There were a few times when Worm's tone rubbed me the wrong way, too. Especially near the start, there's a significant vibe of "adults don't care enough to help" that felt unfairly broad and lacking in nuance to me. Later on, there are a handful of minor places where the story seems to buy in to juvenile anti-feminism. (But then you keep reading, and close to the end there's a completely tangential moment of explicit opposition to rape culture thrown in out of nowhere, so I was left more neutral on that score than I expected to be.) And it sometimes feels too cynical about its people: nobody's perfect, sure, but I wish more characters in the story were more or less decent.

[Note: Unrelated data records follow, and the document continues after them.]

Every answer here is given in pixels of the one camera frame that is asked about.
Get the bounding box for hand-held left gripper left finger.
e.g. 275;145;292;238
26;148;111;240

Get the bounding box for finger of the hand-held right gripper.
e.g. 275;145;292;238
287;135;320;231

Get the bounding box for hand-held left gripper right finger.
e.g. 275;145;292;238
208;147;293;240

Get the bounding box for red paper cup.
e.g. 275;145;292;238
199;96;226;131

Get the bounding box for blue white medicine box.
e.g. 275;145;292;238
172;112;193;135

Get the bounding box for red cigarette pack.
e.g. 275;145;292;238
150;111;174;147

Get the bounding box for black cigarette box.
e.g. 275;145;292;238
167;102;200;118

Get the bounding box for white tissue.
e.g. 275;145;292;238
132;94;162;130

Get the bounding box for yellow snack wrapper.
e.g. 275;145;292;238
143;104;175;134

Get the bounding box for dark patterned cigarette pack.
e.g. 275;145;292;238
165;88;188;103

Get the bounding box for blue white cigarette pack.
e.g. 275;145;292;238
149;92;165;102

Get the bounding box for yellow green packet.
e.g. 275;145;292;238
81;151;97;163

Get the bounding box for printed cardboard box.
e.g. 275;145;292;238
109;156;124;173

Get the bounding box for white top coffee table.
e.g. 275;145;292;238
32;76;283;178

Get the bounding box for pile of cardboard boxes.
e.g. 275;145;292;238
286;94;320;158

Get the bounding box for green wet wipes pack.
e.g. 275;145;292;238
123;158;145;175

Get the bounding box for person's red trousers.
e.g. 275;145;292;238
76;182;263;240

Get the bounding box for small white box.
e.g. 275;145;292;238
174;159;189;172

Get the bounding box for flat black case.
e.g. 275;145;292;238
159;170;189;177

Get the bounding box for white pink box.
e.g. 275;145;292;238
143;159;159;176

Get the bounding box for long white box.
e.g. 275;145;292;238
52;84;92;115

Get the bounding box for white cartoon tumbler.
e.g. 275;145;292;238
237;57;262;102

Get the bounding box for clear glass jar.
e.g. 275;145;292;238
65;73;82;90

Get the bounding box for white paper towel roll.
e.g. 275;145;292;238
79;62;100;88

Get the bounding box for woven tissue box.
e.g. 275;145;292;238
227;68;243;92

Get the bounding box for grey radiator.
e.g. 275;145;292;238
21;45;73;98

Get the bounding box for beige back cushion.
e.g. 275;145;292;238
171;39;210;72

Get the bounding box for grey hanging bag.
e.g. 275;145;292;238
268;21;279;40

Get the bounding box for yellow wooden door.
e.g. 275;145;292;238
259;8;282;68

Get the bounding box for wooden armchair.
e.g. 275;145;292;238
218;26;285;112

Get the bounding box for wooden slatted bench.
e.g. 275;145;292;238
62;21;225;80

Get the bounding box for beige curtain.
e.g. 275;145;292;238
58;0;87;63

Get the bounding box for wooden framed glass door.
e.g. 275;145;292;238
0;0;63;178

Overall, though, the underlying ethos of the story was right up my alley. A big theme is watching characters find ways to succeed by thinking carefully and making the most of small advantages. Sometimes (sometimes) that's even enough to overcome opposition that is intrinsically stronger or more politically powerful. Even more central to the story is moral ambiguity: there are frequent questions of ends vs. means, conflicting loyalties to family, friends, and society, and it's very rare that there are any easy answers. Even a lot of the worst "villains" have some degree of depth. And the thing that makes all that work for me is simple: the main character is trying to do the best she can for the people around her, even when her choices aren't what they ought to be.
So should you read it? I really couldn't say. I don't even have a good answer to how far you should read before you decide whether it's for you. But there are things about the story that I think will stick with me for a while.